Con él alcanzamos niveles de verdad inaccesibles a la razón abstracta: hay
cosas, en efecto, que sólo entendemos cuando lloramos, reímos, contemplamos,
besamos, jugamos, descansamos, soñamos...; y son, además, las fundamentales de
la vida.
Para
captar el sentido hay que tomarse en
serio la realidad, lo cual no es tan fácil como parece: hay que aceptarla
como viene, asumirla sin deformarla, arriesgarse a ella, responderla con
honradez. Sólo un corazón bien templado es capaz de sentir
la verdad, que es el modo más perfecto de comprenderla: si no hiere ni
acaricia ni apremia, en una palabra, si no es dramática, apenas es una verdad
sino un dato.
Pero
pocas veces sentido y sentimiento coinciden. Se requiere, además de un severo
ejercicio de sinceridad, cierta conversión interior. A esto se refiere la
antítesis carne/piedra de la que habla la Sagrada Escritura (Ezequiel
11, 19; 36, 26). La expresión “corazón de piedra”, en contra de lo que
parece, no se refiere al hombre de carácter frío y duro sino al embotado por
el vicio, insensible para el misterio, aunque sea psicológicamente emocionable
y sentimental.

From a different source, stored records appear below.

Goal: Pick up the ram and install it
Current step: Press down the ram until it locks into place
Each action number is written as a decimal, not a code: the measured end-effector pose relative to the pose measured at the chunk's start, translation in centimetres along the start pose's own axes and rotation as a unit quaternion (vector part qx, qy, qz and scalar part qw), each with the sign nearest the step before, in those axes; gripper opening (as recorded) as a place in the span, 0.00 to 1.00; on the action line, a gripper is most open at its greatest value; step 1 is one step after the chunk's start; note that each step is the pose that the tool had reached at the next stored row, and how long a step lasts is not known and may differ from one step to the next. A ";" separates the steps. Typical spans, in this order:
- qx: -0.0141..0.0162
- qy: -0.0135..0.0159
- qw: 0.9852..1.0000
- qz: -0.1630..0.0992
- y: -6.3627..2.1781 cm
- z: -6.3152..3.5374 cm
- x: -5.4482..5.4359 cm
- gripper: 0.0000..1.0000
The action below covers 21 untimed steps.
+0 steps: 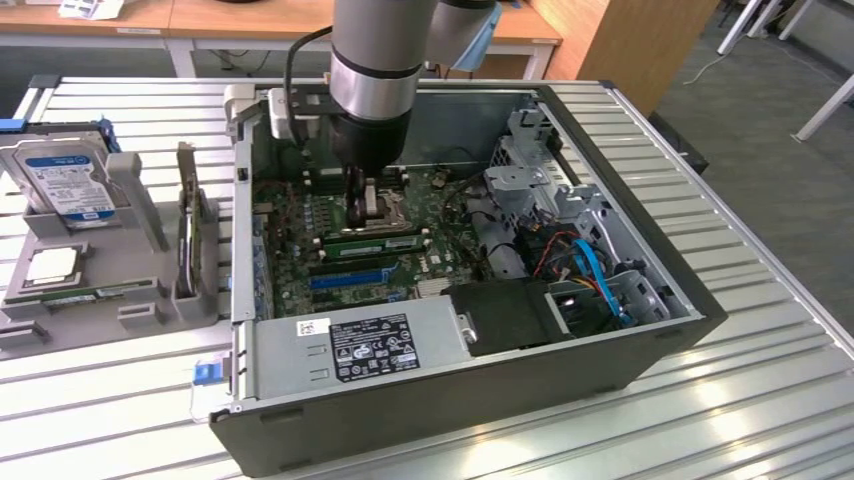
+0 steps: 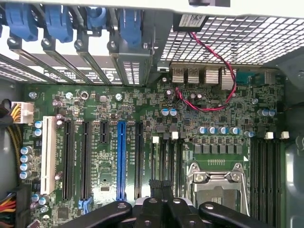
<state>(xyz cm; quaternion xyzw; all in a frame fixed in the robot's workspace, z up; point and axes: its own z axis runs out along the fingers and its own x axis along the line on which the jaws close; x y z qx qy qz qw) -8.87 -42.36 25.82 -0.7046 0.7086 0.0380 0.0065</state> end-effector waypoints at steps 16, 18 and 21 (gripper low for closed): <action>-0.001 0.000 1.000 0.000 -0.94 -0.05 0.0 0.10; -0.001 0.000 1.000 0.000 -1.21 -0.06 0.0 0.10; -0.002 0.001 1.000 0.000 -1.65 -0.08 0.0 0.10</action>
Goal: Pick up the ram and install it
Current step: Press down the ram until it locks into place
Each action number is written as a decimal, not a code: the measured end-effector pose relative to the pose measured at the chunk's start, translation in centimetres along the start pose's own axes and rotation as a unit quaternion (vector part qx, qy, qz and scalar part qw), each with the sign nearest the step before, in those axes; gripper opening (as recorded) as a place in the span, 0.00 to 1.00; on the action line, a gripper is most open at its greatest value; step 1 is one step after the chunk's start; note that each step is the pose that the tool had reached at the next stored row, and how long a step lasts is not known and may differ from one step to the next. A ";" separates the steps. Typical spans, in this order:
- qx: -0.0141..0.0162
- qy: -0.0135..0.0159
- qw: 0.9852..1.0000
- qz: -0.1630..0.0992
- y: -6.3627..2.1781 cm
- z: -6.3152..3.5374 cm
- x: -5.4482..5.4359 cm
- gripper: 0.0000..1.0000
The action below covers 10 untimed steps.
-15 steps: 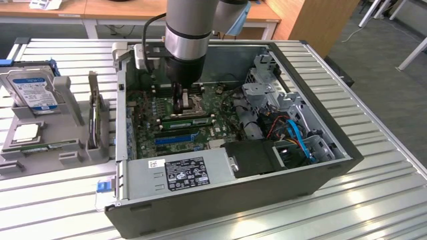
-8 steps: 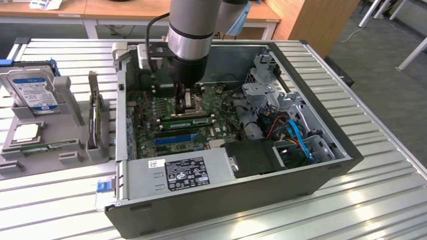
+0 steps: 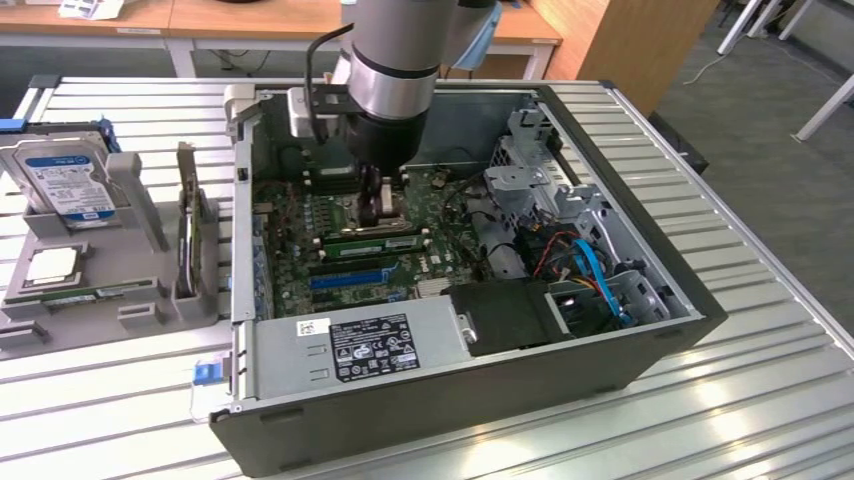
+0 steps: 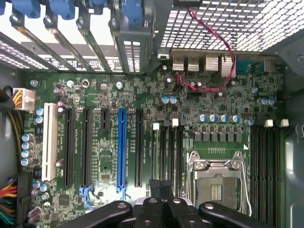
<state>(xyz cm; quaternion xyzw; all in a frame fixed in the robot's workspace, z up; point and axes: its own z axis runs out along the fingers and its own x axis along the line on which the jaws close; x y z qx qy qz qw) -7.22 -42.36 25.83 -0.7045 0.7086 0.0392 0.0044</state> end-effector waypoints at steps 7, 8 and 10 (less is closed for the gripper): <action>-0.003 0.000 1.000 0.000 -0.99 -0.05 0.0 0.10; -0.003 0.000 1.000 0.000 -1.13 -0.06 0.0 0.10; -0.004 0.001 1.000 0.000 -1.37 -0.07 0.0 0.10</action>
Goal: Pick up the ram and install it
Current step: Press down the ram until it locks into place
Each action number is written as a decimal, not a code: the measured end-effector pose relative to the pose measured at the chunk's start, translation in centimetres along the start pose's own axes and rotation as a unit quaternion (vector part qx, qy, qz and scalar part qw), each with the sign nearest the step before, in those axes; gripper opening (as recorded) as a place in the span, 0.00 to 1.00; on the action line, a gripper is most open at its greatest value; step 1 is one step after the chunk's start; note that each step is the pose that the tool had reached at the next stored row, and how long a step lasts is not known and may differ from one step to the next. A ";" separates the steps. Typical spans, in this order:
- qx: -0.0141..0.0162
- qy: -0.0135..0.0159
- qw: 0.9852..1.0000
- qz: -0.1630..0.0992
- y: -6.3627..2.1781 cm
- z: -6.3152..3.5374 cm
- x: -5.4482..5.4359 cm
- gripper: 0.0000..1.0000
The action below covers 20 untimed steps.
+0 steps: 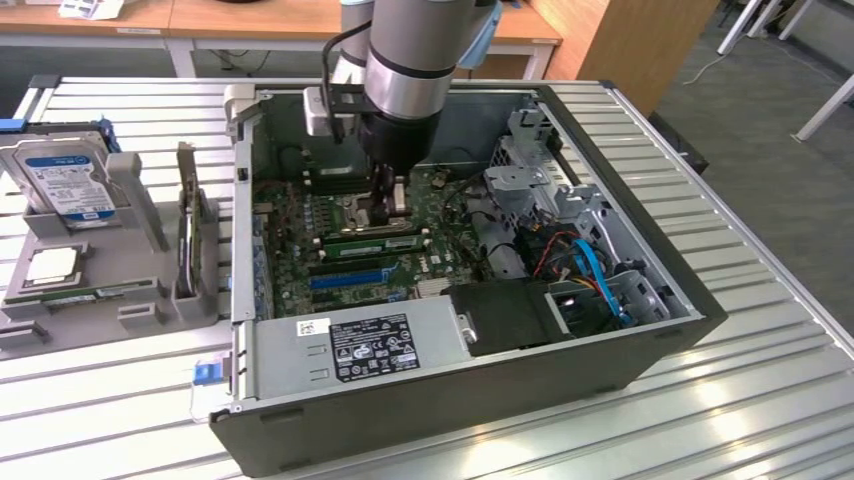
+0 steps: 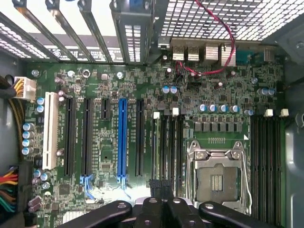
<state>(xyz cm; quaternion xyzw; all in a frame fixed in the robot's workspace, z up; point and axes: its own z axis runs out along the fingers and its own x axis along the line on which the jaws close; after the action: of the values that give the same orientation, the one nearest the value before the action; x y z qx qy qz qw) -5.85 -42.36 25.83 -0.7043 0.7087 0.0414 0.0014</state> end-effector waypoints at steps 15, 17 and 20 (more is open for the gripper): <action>-0.001 0.000 1.000 0.000 -0.53 -0.03 0.0 0.10; -0.001 0.000 1.000 0.000 -0.53 -0.03 0.0 0.10; -0.001 0.000 1.000 0.000 -0.53 -0.03 0.0 0.10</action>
<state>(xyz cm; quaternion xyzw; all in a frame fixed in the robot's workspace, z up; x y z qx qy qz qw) -5.32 -42.36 25.83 -0.7043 0.7087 0.0421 0.0007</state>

E inversamente ocurre con el “corazón de carne”, imagen que
profetiza la perfecta Humanidad de Cristo en la que estamos llamados a
participar. Es de notar que la plenitud de lo humano se expresa aquí en términos
de ternura para el sentido, netamente
diversa de la “ternura sentimental”. En efecto, la experiencia sensible de
la verdad es señal de cierta integración cuerpo-espíritu, aunque sea esporádica
e imperfecta, que experimentamos como un don. Así ocurre en la contemplación mística
(“conocimiento sabroso e intuitivo de la verdad”, “simplex intuitus
veritatis”), a la que está llamado el cristiano corriente.
La
distinción entre “ternura para el sentido” y “ternura sentimental” es
de capital importancia para apreciar la perspectiva
femenina de la ética, librándola de prejuicios inveterados. Esta
perspectiva se caracteriza por: a) La
mujer discierne mejor entre “dato” y “sentido”, verdad de algo y verdad
de alguien; el varón en cambio suele interpretar la “ternura para el
sentido” como “blandura emocional”. b) La mujer comprende de manera más
honda y espontánea la dimensión estética de la vida y por tanto su
ingrediente contemplativo.
5.
Como resumen de todo lo expuesto transcribimos el punto n. 2563 del Catecismo de la Iglesia Católica, que formula con excepcional
claridad lo que aquí hemos llamado “concepto fuerte” de corazón:
“El corazón es la morada donde yo estoy, o donde yo habito (según la
expresión semítica o bíblica: donde yo "me adentro"). Es nuestro
centro escondido, inaprensible, ni por nuestra razón ni por la de nadie; sólo
el Espíritu de Dios puede sondearlo y conocerlo. Es el lugar de la decisión,
en lo más profundo de nuestras tendencias psíquicas. Es el lugar de la verdad,
allí donde elegimos entre la vida y la muerte. Es el lugar del encuentro, ya
que a imagen de Dios, vivimos en relación: es el lugar de la Alianza.”